Presidential plans: Of course, the leader of the country put forth his own tax and budget wish lists this year.

It began with Obama's fiscal 2012 budget proposal, which reiterated his prior year's plan to end the Bush-era's lower rates on top earners.

Then came the president's 2011 masterwork, Living Within Our Means and Investing in the Future, which was Obama's plan for creating jobs and eventually reducing the deficit.

Like so many proposals before it, the plan had no chance of passage, but portions of it did generate a lot of discussion.

Buffett Rule, aka millionaires' tax: The big attention grabber was the president's so-called Buffett Rule.

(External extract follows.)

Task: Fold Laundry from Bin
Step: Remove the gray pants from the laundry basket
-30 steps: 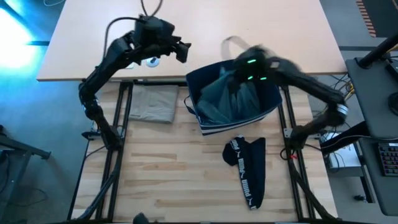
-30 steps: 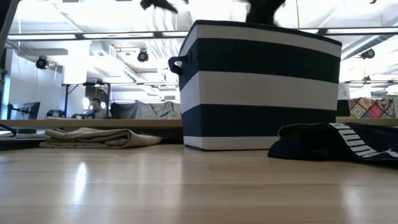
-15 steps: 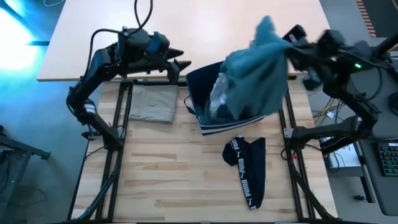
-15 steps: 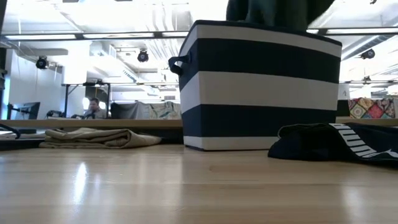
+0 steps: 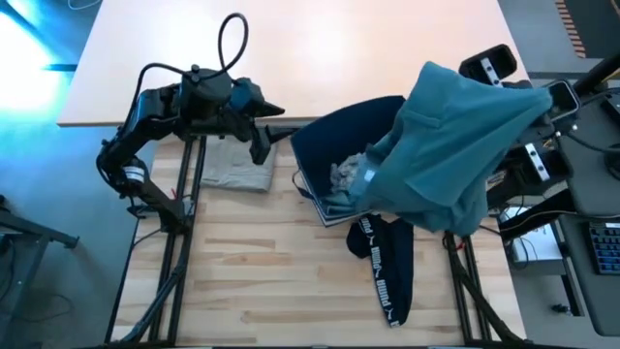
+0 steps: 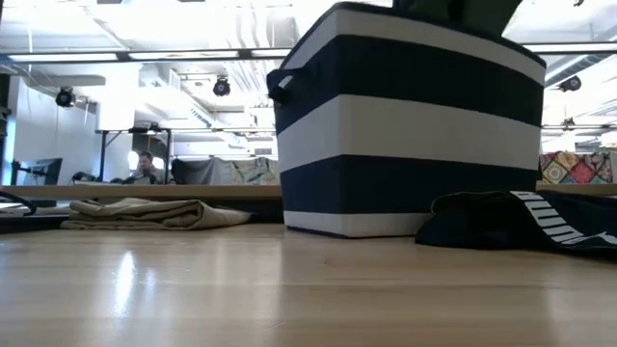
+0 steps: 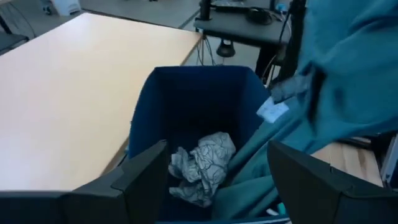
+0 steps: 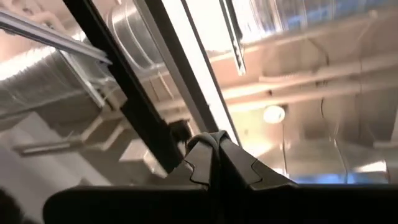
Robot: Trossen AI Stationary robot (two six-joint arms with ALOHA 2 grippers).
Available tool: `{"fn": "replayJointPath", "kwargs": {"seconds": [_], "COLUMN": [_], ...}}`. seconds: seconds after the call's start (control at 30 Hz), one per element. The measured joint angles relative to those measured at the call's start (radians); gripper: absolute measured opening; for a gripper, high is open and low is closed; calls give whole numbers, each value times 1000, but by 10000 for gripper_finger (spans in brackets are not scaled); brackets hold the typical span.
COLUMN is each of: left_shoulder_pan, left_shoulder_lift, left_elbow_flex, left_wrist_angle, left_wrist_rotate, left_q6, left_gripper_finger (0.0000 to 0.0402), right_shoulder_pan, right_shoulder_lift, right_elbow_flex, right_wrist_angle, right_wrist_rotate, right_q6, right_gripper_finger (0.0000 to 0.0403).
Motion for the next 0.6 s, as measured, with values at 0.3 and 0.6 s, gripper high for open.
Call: {"fn": "replayJointPath", "kwargs": {"seconds": [0.3,0.6], "left_shoulder_pan": [0,3], "left_shoulder_lift": [-4,-82], "left_elbow_flex": [0,47], "left_wrist_angle": [10,-18], "left_wrist_rotate": [-1,-42], "left_q6": [1,-25], "left_gripper_finger": [256,256], "right_shoulder_pan": [80,97], "right_shoulder_lift": [275,271], "right_elbow_flex": [390,395], "right_wrist_angle": [37,-490], "right_wrist_rotate": [139,-66], "right_q6": [-159,-165], "right_gripper_finger": [8,8]}}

Also known as the millionaires' tax, the idea was to create a new tax bracket for folks who earned this magic number.

The Buffett moniker came from the Oracle of Omaha himself, who earlier raised hackles among his fellow well-to-do and the anti-tax groups by saying he and other rich individuals should pay more taxes.

Warren Buffett's involvement in tax talk was a nice diversion. And it kept the higher tax rate idea alive long enough for Democrats seek a millionaires' surtax in their ill-fated payroll tax proposal.

Tax reform: Of course, the Holy Grail of all these measures is eventual comprehensive tax reform.

Everyone agrees that our tax code has gotten out of control.

And everyone agrees that big changes need to be made.

No one, however, can agree on just how to do that.

We can expect to hear about such grand tax reform plans from various campaigns during the 2012 election year.

But don't expect to see anything really happen on the tax reform scene until 2013 at the earliest.